TASK INSTRUCTIONS =>
In the records below, find every line that contains "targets" and list it.

RECORDS =>
Content starts
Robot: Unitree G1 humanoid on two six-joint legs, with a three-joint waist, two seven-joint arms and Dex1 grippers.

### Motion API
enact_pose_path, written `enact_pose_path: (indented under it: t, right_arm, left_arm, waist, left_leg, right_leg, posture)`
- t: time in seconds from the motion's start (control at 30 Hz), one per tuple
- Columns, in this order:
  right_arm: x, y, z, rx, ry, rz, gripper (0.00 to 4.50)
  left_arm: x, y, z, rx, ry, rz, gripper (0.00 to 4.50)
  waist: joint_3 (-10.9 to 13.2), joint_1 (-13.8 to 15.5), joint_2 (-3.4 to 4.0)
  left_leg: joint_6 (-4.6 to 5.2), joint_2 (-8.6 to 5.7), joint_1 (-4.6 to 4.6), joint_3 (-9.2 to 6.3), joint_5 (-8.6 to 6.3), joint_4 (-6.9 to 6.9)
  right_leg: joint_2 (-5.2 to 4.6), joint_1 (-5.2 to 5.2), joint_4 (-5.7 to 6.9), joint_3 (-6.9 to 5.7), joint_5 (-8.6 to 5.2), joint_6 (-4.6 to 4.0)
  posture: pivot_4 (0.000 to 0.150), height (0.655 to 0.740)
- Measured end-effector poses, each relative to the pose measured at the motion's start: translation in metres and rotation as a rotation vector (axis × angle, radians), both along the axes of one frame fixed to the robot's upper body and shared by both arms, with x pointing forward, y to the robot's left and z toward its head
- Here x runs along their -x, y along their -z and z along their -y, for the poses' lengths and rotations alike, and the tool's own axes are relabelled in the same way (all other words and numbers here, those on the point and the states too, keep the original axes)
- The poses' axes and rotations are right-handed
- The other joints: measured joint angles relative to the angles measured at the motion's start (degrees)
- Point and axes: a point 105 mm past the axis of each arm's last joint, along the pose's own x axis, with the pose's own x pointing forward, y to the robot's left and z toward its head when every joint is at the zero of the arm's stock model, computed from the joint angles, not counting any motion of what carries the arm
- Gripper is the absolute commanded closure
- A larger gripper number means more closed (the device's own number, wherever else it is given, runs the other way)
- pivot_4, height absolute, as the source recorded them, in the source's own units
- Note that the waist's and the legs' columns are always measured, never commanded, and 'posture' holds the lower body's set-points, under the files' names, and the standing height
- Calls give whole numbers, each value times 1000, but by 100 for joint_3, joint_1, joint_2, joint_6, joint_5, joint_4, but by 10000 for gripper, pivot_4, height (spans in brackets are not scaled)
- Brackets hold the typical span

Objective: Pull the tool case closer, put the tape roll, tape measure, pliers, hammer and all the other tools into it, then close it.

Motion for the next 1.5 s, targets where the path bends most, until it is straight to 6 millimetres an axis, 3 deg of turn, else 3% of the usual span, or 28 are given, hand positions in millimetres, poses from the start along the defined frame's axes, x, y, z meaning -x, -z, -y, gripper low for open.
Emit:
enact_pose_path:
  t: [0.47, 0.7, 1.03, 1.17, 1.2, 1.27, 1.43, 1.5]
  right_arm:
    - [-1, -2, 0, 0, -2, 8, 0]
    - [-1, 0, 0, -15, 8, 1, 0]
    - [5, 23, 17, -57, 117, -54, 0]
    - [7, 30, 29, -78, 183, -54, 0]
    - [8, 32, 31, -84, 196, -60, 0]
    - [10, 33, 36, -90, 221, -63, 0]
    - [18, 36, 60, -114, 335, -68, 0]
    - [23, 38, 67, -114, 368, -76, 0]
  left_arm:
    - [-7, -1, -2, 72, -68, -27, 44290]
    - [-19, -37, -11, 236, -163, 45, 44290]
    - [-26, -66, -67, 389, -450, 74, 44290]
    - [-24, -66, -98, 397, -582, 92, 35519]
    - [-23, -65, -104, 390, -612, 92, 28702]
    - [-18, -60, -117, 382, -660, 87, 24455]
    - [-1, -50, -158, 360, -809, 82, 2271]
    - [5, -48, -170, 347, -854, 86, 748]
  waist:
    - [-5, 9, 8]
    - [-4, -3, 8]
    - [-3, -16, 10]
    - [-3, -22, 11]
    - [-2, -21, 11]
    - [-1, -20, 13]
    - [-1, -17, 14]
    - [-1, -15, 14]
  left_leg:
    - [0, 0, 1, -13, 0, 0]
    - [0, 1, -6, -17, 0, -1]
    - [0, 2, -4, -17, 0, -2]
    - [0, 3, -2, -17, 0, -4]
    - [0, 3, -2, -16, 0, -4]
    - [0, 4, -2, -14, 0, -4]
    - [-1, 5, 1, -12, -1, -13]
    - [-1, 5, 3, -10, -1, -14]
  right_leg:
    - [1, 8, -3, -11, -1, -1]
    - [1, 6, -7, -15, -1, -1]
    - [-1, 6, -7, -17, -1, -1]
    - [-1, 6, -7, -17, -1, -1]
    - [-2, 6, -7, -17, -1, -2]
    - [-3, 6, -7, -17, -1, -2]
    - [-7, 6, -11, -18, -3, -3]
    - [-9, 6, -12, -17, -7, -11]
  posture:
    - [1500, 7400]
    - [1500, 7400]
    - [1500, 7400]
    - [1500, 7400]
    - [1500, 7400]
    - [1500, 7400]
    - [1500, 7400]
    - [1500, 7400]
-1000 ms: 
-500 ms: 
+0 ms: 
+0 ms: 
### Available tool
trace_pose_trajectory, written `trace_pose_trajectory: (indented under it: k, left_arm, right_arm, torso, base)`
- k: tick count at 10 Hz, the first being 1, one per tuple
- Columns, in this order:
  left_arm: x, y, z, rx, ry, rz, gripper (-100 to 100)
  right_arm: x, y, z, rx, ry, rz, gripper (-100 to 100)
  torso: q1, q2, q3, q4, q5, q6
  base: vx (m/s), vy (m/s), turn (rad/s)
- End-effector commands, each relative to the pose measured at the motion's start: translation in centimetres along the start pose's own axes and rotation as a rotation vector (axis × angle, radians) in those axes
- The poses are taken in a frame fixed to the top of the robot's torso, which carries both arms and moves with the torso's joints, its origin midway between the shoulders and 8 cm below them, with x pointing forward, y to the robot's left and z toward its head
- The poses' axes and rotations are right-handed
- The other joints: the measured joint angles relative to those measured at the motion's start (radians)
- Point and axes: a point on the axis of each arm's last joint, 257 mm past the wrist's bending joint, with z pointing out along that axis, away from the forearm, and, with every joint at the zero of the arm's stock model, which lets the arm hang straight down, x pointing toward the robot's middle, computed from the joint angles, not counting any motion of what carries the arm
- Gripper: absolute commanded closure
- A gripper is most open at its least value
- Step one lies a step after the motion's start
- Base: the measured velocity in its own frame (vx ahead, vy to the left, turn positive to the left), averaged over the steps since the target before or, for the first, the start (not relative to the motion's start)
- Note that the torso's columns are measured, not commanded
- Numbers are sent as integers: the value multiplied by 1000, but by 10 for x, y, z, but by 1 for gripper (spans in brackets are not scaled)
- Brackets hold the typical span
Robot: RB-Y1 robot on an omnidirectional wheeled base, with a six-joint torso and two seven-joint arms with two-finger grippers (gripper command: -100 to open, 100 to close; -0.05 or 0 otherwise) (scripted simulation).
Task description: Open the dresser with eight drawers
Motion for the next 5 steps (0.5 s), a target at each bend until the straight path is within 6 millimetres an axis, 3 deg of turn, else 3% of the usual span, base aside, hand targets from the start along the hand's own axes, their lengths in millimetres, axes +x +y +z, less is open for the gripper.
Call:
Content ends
ANSWER FOR THE TASK =>
Motion for the next 1.5 s, targets where the path bends most, until it is straight to 6 millimetres an axis, 3 deg of turn, else 3% of the usual span, or 28 are given, hand positions in millimetres, poses from the start along the defined frame's axes, x, y, z meaning -x, -z, -y, gripper low for open.
Motion for the next 5 steps (0.5 s), a target at each bend until the straight path is within 6 millimetres an axis, 3 deg of turn, else 3% of the usual span, base aside, hand targets from the start along the hand's own axes, their lengths in millimetres, axes +x +y +z, less is open for the gripper.

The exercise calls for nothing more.